A poster describing Voro++
This poster was submitted to the Gallery of Nonlinear Images at the 2009 APS March Meeting in Pittsburgh, and was selected as a winning entry.
The poster gives an overview of the library's features, and has a large section on the library's ability to handle walls, which is useful for many physical problems. A one-page article about the poster was be published in the December 2009 issue of the journal Chaos.
The poster can be viewed as a 5 MB image or as a 22 MB PDF document.
Additional images and information
A one-page poster preview is also available. Several of the images featured on the poster are made with experimental codes that may eventually be incorporated into the library as additional examples. Until then, these are available for download here:
- A Voronoi tessellation in a helix – this image was created by writing a custom wall object to approximate the helical surface. While the surface can be easily described with a parametric representation, it is difficult to write an explicit representation, and the code therefore makes use of a Newton–Raphson iteration to invert a system of coordinate equations.

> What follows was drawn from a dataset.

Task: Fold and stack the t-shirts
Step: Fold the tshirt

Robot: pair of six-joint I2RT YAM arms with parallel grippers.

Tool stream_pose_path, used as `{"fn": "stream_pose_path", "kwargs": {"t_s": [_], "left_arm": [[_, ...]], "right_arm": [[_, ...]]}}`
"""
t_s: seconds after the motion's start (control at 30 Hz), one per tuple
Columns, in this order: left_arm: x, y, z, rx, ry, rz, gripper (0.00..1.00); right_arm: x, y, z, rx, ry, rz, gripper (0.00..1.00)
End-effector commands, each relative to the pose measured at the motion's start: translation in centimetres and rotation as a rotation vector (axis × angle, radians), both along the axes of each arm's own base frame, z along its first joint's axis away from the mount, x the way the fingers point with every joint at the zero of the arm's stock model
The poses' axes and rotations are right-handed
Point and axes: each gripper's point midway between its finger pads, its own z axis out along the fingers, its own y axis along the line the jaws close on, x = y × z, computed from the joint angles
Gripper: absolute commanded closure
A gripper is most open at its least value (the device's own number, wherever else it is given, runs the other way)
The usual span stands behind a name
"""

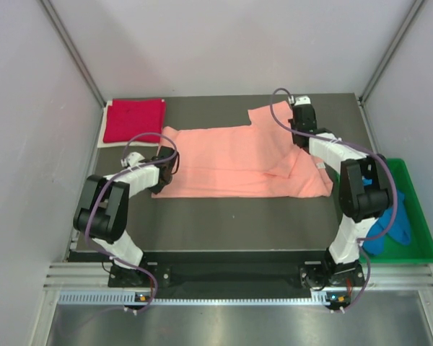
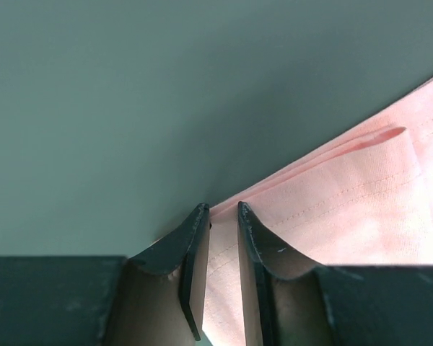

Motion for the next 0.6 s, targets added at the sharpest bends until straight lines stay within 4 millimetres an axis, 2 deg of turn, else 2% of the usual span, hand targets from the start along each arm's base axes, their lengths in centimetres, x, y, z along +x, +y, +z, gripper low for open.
{"fn": "stream_pose_path", "kwargs": {"t_s": [0.0, 0.1, 0.17, 0.2, 0.23, 0.37, 0.47, 0.57], "left_arm": [[-4.3, 2.1, -2.4, 0.078, 0.181, 0.025, 0.72], [-3.7, 1.3, -1.5, 0.04, 0.178, 0.001, 0.71], [-2.3, 0.7, 0.7, 0.014, 0.12, -0.019, 0.69], [-1.9, 0.7, 1.6, 0.014, 0.103, -0.024, 0.63], [-0.7, 0.2, 3.4, -0.009, 0.042, -0.036, 0.58], [2.5, -1.6, 6.4, -0.056, -0.026, -0.26, 0.64], [2.5, -1.1, 6.5, -0.029, -0.013, -0.313, 0.64], [1.8, -0.1, 4.4, -0.136, 0.049, -0.345, 0.65]], "right_arm": [[2.5, -0.3, 3.1, -0.05, -0.092, -0.022, 1.0], [2.2, 0.6, 2.3, -0.013, -0.072, 0.002, 1.0], [2.0, 1.2, 2.8, 0.008, -0.089, 0.011, 1.0], [1.7, 1.3, 2.5, 0.012, -0.081, 0.018, 1.0], [1.5, 1.5, 2.8, 0.014, -0.089, 0.021, 1.0], [1.3, 1.8, 3.3, 0.017, -0.097, 0.028, 1.0], [1.1, 2.0, 3.3, 0.03, -0.095, 0.029, 1.0], [1.0, 2.0, 3.5, 0.033, -0.097, 0.033, 1.0]]}}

- Approximating the curved surface for a spherical packing –
this image was created by writing a custom wall object that would
approximate a sphere's surface by using a fine square grid of plane
cuts, resulting in significantly better accuracy than using a single
plane cut as done by the library's
wall_sphere
class. - A visualization of neighbor relations – this image makes use of the neighbor-tracking functionality of the code, to draw cylinders between all pairs of particles whose Voronoi cells share a face.
- A single 3D Voronoi cell –
a simple example of a single three-dimensional Voronoi cell, illustrating
the basic construction of the
voronoicell
class as a collection of vertices and edges. - A Voronoi calculation in a torus – not used on the poster, but featured on the preview document, this image was created by constructing a custom wall object to account for the toroidal surface.